While i'm looking to buy another machine i have also posted an ad on craigslist to rent someones machine that might otherwise sit all winter.. i don't have to have a cab on this one because it's just for loading salt so i probably have a broader base to choose from than you might but it won't cost you anything to post and see what comes up
steve


----------



## jomama45 (Dec 25, 2008)

Leon, do you ever actually read the original post, or do you just randomly pick posts to C&P your retoric???????????


----------



## rob_cook2001 (Nov 15, 2008)

jomama45;1146171 said:


> Leon, do you ever actually read the original post, or do you just randomly pick posts to C&P your retoric???????????

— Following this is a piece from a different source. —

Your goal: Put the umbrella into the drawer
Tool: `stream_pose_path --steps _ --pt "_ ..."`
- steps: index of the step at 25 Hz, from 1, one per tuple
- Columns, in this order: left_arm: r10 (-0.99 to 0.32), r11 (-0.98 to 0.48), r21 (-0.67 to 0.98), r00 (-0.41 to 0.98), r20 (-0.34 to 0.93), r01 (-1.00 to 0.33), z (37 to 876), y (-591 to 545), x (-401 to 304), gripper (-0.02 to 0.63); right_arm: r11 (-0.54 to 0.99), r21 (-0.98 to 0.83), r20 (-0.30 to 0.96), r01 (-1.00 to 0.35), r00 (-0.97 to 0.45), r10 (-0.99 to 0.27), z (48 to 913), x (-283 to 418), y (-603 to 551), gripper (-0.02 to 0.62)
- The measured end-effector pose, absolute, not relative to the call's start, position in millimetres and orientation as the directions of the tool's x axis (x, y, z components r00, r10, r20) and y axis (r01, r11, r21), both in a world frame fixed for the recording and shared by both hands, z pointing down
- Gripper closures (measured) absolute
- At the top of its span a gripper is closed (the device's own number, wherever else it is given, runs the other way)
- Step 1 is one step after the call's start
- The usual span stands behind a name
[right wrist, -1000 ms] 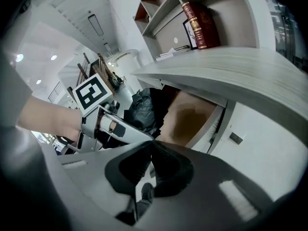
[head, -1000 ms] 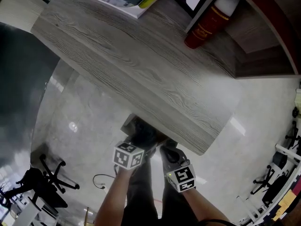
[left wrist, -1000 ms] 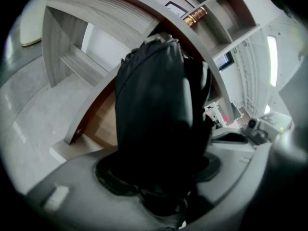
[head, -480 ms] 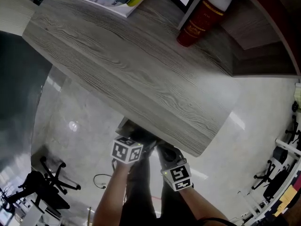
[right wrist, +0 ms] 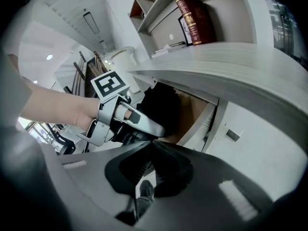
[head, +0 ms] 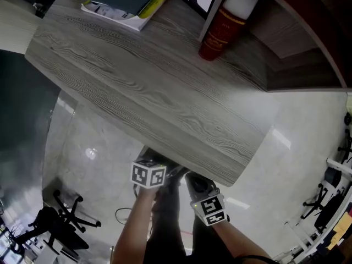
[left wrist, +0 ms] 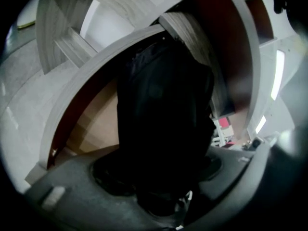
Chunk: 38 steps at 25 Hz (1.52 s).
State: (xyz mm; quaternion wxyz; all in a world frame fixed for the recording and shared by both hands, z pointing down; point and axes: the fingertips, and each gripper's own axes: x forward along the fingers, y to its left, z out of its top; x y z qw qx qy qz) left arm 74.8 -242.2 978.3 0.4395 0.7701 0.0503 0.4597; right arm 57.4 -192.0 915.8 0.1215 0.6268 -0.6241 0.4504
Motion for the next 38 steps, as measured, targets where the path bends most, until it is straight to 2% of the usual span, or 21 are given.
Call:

Reading the original post takes time LOL.


----------



## snocrete (Feb 28, 2009)

DirtyJerzey;1145772 said:


> Through my connections with United Rentals they found me 2 used machines... First one isnt really worth talking about but the 2nd was an 05 or 06 John Deere 325 cab/heat/ac 12XX hours 74hp machine. I went and checked it out today with a buddy of mine and they let us drive it, move dirt, inspect the crap out of it etc... Mechanically it seemed great, cosmetically just scratched but nothing bad, typicall rental machine look. I got every service record for the machine back to 07 and it has the same steel fab shop as the renter on all of the invoices. The machine was deffinately used, as there were 3-4 damages costing 4-6k each. The biggest 2 were that someone backed into a pole and damaged the rear/top/and side engine covers, and caused a leak in the radiator and cooling system. All the engine covers were replaced and a whole new cooling system, radiator alternator, etc... were all replaced as well. This accident was about 4 months ago. The other major one was that they had broke one of the lift arms on the bucket and bent the other.These were all also replaced and this was about 6 months ago. Other than that it just looked like small repairs such as wipers, tires, services, etc... Price is 16k which Im sure I can lower a little bit. Would you guys think this would be a good buy or because of the damages stay far away from it? The machine also comes with a 6 month warranty


Sounds very sketchy, so "no" on that machine, JMO

I would seriouly consider new, if your situation is what I'm taking it as. Lots of good deals on new equip. right now.



jomama45;1146171 said:


> Leon, do you ever actually read the original post, or do you just randomly pick posts to C&P your retoric???????????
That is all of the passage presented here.